AIM OF THE TASK: Every line of the data below is to be duplicated exactly, pictures excepted.

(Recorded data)
########################################
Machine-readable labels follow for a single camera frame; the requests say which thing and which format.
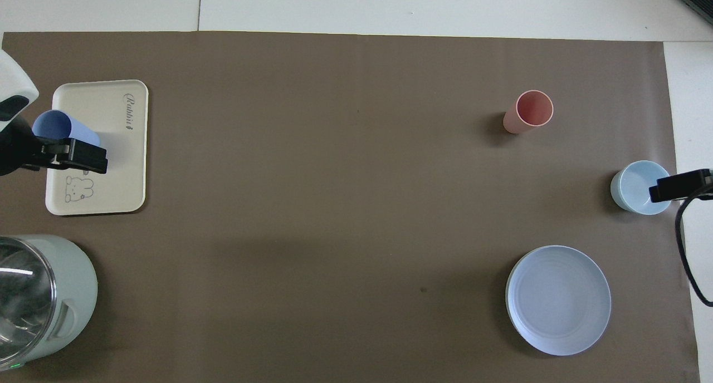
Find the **light blue bowl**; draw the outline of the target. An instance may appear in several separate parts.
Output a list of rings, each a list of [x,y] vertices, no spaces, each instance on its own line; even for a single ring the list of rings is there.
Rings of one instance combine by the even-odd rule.
[[[635,161],[614,175],[609,191],[620,208],[640,215],[657,215],[669,208],[670,201],[653,202],[649,188],[668,176],[667,170],[654,161]]]

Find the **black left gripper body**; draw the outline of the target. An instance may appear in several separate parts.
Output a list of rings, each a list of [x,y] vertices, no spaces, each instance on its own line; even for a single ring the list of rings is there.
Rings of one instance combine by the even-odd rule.
[[[16,116],[0,131],[0,176],[15,172],[18,168],[38,171],[41,168],[64,170],[55,163],[61,140],[36,136],[23,117]]]

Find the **glass pot lid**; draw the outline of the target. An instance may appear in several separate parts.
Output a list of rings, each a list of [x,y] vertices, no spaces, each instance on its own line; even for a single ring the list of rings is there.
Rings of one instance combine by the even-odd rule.
[[[0,368],[38,345],[52,320],[55,297],[43,254],[20,239],[0,237]]]

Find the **cream tray with rabbit print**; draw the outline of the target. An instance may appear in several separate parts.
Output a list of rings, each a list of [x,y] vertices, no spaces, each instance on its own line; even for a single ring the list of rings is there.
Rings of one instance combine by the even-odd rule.
[[[100,139],[107,171],[49,170],[45,206],[54,215],[130,213],[146,196],[149,90],[140,80],[68,83],[53,94],[66,112]]]

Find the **pale green electric pot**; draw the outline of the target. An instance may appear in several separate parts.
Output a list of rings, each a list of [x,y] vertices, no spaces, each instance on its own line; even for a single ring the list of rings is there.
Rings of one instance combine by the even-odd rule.
[[[0,368],[0,372],[23,367],[68,346],[84,330],[96,308],[99,282],[92,262],[79,246],[56,235],[10,235],[43,254],[55,287],[55,307],[41,341],[23,358]]]

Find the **pink plastic cup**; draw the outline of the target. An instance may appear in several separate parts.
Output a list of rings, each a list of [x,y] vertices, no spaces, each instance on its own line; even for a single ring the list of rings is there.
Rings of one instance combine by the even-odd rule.
[[[510,134],[524,134],[548,124],[554,115],[551,98],[539,90],[520,94],[504,114],[502,125]]]

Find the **blue plastic cup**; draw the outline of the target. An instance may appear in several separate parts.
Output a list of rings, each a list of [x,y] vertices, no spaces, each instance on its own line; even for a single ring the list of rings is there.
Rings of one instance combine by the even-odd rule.
[[[76,139],[101,147],[100,137],[83,122],[59,110],[44,111],[33,122],[31,130],[35,136],[45,139]]]

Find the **light blue plate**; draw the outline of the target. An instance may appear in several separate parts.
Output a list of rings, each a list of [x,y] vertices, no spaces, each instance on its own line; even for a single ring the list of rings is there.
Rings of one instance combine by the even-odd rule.
[[[507,277],[510,322],[525,342],[555,357],[593,347],[608,327],[612,307],[611,289],[598,264],[562,244],[532,249]]]

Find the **brown paper table mat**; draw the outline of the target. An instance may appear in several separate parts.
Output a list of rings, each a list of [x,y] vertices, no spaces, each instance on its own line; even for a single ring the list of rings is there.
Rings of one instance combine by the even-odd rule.
[[[0,234],[70,239],[96,312],[0,383],[695,383],[675,208],[613,202],[631,162],[675,170],[662,43],[282,33],[5,33],[62,84],[149,89],[136,213],[57,217],[45,173],[0,178]],[[524,134],[504,114],[547,94]],[[613,297],[590,349],[529,345],[514,265],[562,244]]]
########################################
RESULT:
Machine-readable labels follow for a single camera frame; the requests say which thing and which format.
Find the **light blue bowl**; draw the outline of the target. An instance may appear in several separate parts.
Output a list of rings, each a list of [x,y] vertices, no spaces, each instance on its own line; even for a single ring the list of rings is there.
Rings of one instance combine by the even-odd rule.
[[[635,161],[614,175],[609,191],[620,208],[640,215],[657,215],[669,208],[670,201],[653,202],[649,188],[668,176],[667,170],[654,161]]]

Find the **black left gripper body**; draw the outline of the target. An instance may appear in several separate parts.
Output a list of rings, each a list of [x,y] vertices, no spaces, each instance on its own line; even for a single ring the list of rings is there.
Rings of one instance combine by the even-odd rule.
[[[16,116],[0,131],[0,176],[15,172],[18,168],[38,171],[41,168],[64,170],[55,163],[61,140],[36,136],[23,117]]]

Find the **glass pot lid**; draw the outline of the target. An instance may appear in several separate parts.
Output a list of rings, each a list of [x,y] vertices, no spaces, each instance on its own line; even for a single ring the list of rings is there.
Rings of one instance combine by the even-odd rule.
[[[0,368],[38,345],[52,320],[55,297],[43,254],[20,239],[0,237]]]

Find the **cream tray with rabbit print**; draw the outline of the target. An instance may appear in several separate parts.
Output a list of rings, each a list of [x,y] vertices, no spaces, each instance on its own line; even for a single ring the list of rings is there.
Rings of one instance combine by the even-odd rule.
[[[100,139],[107,171],[49,170],[45,206],[54,215],[130,213],[146,196],[149,90],[140,80],[68,83],[53,94],[66,112]]]

Find the **pale green electric pot**; draw the outline of the target. An instance may appear in several separate parts.
Output a list of rings, each a list of [x,y] vertices, no spaces, each instance on its own line; even for a single ring the list of rings is there.
Rings of one instance combine by the even-odd rule.
[[[0,368],[0,372],[23,367],[68,346],[84,330],[96,308],[99,282],[92,262],[79,246],[56,235],[10,235],[43,254],[55,287],[55,307],[41,341],[23,358]]]

Find the **pink plastic cup**; draw the outline of the target. An instance may appear in several separate parts.
Output a list of rings, each a list of [x,y] vertices, no spaces, each instance on its own line; even for a single ring the list of rings is there.
Rings of one instance combine by the even-odd rule.
[[[510,134],[524,134],[548,124],[554,115],[551,98],[539,90],[520,94],[504,114],[502,125]]]

Find the **blue plastic cup**; draw the outline of the target. An instance may appear in several separate parts.
Output a list of rings, each a list of [x,y] vertices, no spaces, each instance on its own line; even for a single ring the list of rings is there.
Rings of one instance combine by the even-odd rule.
[[[76,139],[101,147],[100,137],[83,122],[59,110],[44,111],[33,122],[31,130],[35,136],[45,139]]]

Find the **light blue plate**; draw the outline of the target. An instance may appear in several separate parts.
Output a list of rings, each a list of [x,y] vertices, no spaces, each instance on its own line; even for a single ring the list of rings is there.
Rings of one instance combine by the even-odd rule.
[[[507,277],[510,322],[525,342],[555,357],[593,347],[608,327],[612,307],[611,289],[598,264],[562,244],[532,249]]]

Find the **brown paper table mat**; draw the outline of the target. An instance may appear in several separate parts.
Output a list of rings, each a list of [x,y] vertices, no spaces, each instance on its own line; even for a single ring the list of rings is there.
Rings of one instance combine by the even-odd rule.
[[[0,234],[70,239],[96,312],[0,383],[695,383],[675,208],[613,202],[631,162],[675,170],[662,43],[282,33],[5,33],[62,84],[149,89],[136,213],[57,217],[45,173],[0,178]],[[524,134],[504,114],[547,94]],[[613,297],[590,349],[529,345],[514,265],[562,244]]]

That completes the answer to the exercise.